The pre-filter like you suggested leads to an error "knnBeta.filter.equals" must be a document. Actually the ‘equals’ operator cannot match a string value.

But I think it works like that with the ‘text’ operator:

search_kwargs={
    'k': k * 10,
    'pre_filter': {
        'text': {
            'path': 'project',
            'query': 'heroes'
        }
    },
    'post_filter_pipeline': [ { '$limit': k } ]
}

Does it make sense?

Then, my second problem is that I need to filter on two fields (not only ‘project’, but also on ‘username’). How would you do that? I tested with the compound operator, but didn’t manage to make it work correctly.

Henry_Weller · August 23, 2023, 3:53pm

Nice catch on the pre_filter - yes you should use the ‘text’ filter in this situation, not ‘equals’.
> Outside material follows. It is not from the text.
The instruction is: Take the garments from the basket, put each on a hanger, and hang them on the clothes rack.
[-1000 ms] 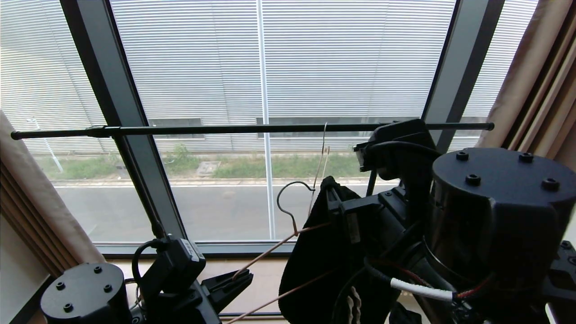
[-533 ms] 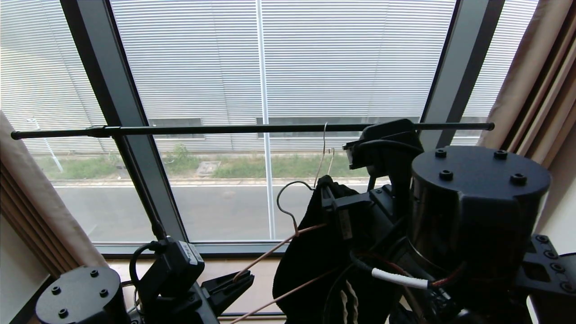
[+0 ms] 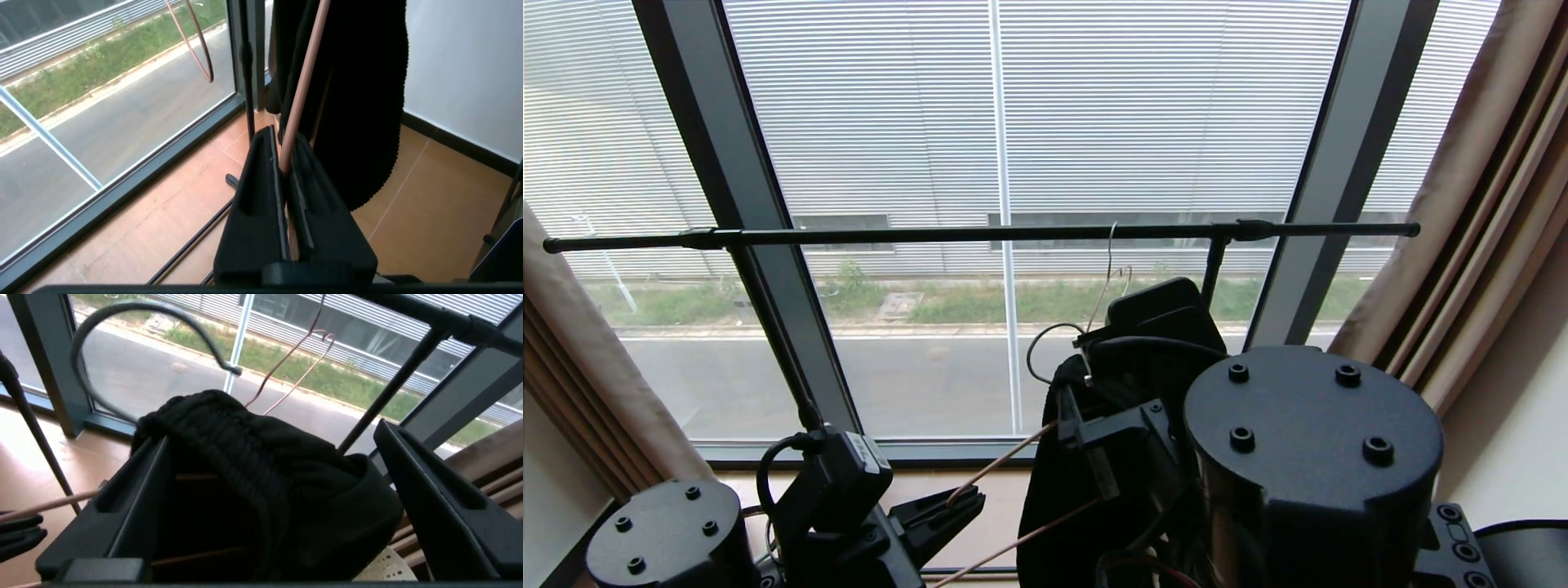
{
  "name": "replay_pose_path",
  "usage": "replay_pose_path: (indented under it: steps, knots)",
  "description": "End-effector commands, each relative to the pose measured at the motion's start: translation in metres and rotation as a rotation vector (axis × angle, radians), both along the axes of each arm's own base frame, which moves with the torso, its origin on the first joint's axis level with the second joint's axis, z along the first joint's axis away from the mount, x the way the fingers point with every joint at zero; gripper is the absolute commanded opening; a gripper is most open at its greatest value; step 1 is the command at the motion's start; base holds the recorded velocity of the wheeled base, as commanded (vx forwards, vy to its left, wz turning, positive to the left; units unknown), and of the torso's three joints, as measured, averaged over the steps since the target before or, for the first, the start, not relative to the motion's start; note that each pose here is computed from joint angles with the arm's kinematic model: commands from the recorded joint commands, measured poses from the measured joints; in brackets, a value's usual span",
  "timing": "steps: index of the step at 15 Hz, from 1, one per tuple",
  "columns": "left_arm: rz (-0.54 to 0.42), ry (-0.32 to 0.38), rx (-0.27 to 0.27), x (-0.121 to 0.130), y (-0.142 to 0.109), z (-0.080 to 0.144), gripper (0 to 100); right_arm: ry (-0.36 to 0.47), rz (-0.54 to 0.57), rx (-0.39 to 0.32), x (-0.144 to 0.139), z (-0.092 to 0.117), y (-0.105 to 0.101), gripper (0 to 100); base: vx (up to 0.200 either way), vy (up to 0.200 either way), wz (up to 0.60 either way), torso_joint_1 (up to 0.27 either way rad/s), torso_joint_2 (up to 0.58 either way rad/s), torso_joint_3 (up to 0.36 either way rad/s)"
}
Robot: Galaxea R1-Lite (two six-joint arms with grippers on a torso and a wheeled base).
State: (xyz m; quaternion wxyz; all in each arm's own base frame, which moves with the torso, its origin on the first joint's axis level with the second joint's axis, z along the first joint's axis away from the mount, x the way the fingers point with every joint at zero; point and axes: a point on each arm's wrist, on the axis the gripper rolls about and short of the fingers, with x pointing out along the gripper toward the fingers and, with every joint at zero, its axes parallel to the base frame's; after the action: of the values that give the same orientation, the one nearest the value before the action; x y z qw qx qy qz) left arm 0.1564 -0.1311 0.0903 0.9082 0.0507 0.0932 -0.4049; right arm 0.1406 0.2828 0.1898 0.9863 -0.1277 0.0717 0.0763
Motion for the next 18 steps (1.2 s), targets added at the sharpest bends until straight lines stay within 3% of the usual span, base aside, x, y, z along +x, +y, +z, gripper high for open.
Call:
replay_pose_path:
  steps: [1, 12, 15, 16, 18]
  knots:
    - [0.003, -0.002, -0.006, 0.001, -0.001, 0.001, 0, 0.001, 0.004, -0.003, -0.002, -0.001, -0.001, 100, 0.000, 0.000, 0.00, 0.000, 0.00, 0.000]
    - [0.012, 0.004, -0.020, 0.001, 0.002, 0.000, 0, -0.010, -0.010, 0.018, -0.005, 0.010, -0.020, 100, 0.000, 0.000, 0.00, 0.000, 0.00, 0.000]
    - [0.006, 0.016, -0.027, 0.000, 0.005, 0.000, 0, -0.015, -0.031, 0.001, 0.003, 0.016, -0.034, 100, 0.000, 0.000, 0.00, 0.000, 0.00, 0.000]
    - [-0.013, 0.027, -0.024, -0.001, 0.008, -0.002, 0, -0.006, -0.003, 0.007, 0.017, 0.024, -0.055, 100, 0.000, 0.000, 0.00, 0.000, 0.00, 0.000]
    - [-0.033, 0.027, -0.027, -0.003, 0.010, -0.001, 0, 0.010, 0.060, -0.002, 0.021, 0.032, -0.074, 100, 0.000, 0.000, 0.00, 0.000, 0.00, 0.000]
You should be able to use a compound filter here like you would with regular search. This post has an example of what this could look like. If you’re still running into issues would you mind sharing the syntax you are using?

YASH_SHARMA6 · August 24, 2023, 11:47am

hello , I am trying to create a vectorstore , to store a document and embeddings,

from pymongo import MongoClient
from langchain.vectorstores import MongoDBAtlasVectorSearch
MONGODB_ATLAS_CLUSTER_URI =""
# initialize MongoDB python client
client = MongoClient(MONGODB_ATLAS_CLUSTER_URI)

db_name = "langchain_db"
collection_name = "langchain_col"
collection = client[db_name][collection_name]
index_name = "langchain_demo"

# insert the documents in MongoDB Atlas with their embedding
docsearch = MongoDBAtlasVectorSearch.from_documents( docs
    ,model_NEW, collection=collection, index_name=index_name
)

i am getting the error SSL handshake failed

T_A · August 25, 2023, 10:34pm

Hey,
I think you may need to install cerfiti, then pass it in your mongodb client.
Should be something like this

client = MongoClient(mongodb_url, tlsCAFile=certifi.where())

Adrien_Le_Clair · November 23, 2023, 10:25am

Have you succeed in filtering with multiple fields ?

Prakul_Agarwal · December 3, 2023, 5:06am

Mahimai_Raja_J1 · January 2, 2024, 6:21am

Is there a way to filter the records between the selected dates?

Vishnu_Satis · January 12, 2024, 6:39am

Multiple field filter works using $and

pranjal_gahankari · August 23, 2024, 11:38am

Hello,
Does this filtering will work for MongoDB vcore as well?